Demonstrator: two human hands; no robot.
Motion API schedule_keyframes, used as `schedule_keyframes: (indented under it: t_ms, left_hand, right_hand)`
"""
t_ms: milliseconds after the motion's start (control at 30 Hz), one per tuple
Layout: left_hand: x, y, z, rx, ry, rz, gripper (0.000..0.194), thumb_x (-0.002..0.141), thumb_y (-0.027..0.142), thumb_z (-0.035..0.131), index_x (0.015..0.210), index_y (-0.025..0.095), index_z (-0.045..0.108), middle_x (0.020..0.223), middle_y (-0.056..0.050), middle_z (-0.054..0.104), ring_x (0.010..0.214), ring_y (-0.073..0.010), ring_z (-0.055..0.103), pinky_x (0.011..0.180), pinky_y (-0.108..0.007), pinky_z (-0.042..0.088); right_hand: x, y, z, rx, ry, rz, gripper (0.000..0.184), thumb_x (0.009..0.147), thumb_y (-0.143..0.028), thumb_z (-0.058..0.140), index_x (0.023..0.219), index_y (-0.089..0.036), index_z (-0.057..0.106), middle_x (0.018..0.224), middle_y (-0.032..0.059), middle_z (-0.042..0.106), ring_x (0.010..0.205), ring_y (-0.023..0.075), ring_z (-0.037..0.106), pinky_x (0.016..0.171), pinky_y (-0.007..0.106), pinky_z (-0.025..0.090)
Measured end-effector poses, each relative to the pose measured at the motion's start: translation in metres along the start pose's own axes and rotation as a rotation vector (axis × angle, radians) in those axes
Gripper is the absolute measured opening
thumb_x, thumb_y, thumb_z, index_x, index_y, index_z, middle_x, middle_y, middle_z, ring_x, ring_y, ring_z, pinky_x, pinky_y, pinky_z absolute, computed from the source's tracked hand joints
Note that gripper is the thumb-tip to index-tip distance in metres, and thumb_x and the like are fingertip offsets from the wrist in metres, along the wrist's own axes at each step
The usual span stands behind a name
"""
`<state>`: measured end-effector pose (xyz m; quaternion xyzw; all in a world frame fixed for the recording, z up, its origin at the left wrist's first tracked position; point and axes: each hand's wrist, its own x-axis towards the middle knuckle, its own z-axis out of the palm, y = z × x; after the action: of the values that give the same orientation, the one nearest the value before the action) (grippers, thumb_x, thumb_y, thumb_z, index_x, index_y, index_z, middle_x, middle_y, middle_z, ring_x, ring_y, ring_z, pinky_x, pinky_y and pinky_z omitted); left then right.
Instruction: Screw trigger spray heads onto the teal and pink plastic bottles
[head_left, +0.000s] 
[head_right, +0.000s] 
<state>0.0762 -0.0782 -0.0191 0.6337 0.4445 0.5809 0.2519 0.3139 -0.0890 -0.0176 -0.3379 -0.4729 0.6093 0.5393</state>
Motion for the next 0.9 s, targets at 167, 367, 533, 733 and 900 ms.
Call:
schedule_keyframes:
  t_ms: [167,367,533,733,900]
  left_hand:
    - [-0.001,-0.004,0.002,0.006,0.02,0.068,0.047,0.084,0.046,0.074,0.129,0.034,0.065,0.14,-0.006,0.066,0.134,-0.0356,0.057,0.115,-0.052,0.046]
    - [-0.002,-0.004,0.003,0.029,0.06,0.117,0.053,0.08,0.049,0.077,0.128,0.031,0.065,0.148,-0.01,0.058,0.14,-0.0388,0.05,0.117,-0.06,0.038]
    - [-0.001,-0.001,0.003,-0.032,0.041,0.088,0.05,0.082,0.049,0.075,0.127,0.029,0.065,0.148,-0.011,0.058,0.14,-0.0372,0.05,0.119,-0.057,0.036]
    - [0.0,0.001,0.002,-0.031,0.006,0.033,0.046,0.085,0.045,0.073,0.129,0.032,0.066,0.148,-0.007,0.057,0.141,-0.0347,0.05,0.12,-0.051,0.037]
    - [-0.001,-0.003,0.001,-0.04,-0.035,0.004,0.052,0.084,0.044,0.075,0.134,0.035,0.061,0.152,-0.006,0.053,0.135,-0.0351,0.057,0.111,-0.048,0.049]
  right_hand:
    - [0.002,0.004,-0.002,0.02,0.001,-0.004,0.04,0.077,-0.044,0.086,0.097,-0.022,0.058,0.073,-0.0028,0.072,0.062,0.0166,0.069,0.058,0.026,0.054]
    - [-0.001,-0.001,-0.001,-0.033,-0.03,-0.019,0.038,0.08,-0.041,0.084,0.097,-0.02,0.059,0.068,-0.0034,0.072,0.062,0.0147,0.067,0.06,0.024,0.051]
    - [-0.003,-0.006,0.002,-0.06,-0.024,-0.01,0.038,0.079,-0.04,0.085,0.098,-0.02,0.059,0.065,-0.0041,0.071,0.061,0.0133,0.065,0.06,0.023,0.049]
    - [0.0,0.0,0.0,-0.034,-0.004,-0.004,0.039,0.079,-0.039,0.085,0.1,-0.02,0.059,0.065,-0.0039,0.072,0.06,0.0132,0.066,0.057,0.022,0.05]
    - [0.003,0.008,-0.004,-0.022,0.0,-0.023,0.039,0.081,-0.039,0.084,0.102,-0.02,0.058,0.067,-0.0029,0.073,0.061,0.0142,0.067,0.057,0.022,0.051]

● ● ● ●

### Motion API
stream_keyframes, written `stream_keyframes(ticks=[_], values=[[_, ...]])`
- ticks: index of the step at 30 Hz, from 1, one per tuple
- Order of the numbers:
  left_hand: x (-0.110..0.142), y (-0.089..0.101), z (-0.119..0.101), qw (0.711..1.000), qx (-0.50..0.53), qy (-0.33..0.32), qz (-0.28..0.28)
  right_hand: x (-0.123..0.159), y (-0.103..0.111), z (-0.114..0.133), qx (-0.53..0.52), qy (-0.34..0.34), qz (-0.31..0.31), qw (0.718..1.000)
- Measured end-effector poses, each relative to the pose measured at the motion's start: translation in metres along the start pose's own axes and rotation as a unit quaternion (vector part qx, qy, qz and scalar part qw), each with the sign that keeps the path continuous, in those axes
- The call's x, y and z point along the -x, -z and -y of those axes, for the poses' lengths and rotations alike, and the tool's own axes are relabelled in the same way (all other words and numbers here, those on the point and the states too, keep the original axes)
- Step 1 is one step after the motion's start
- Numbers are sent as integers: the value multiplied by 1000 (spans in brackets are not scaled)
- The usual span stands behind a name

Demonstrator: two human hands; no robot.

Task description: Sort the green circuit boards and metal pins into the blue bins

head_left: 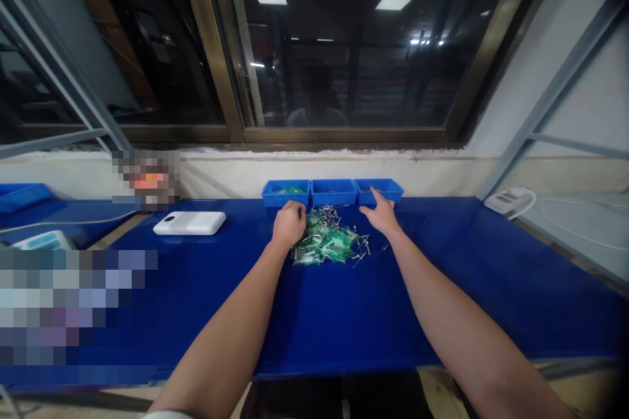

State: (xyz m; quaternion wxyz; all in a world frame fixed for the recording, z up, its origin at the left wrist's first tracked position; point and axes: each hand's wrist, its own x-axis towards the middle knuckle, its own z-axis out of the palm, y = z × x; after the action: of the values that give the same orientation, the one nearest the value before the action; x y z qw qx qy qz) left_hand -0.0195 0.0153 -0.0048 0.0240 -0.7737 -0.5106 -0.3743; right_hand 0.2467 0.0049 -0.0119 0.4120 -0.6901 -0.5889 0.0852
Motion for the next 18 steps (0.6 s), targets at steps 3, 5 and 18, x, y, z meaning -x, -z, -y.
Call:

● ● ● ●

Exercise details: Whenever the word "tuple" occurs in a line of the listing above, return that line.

Reply to the task:
t_ms: milliseconds after the motion's start (control at 30 Hz), one per tuple
- ticks: index of the step at 30 Hz, from 1, one per tuple

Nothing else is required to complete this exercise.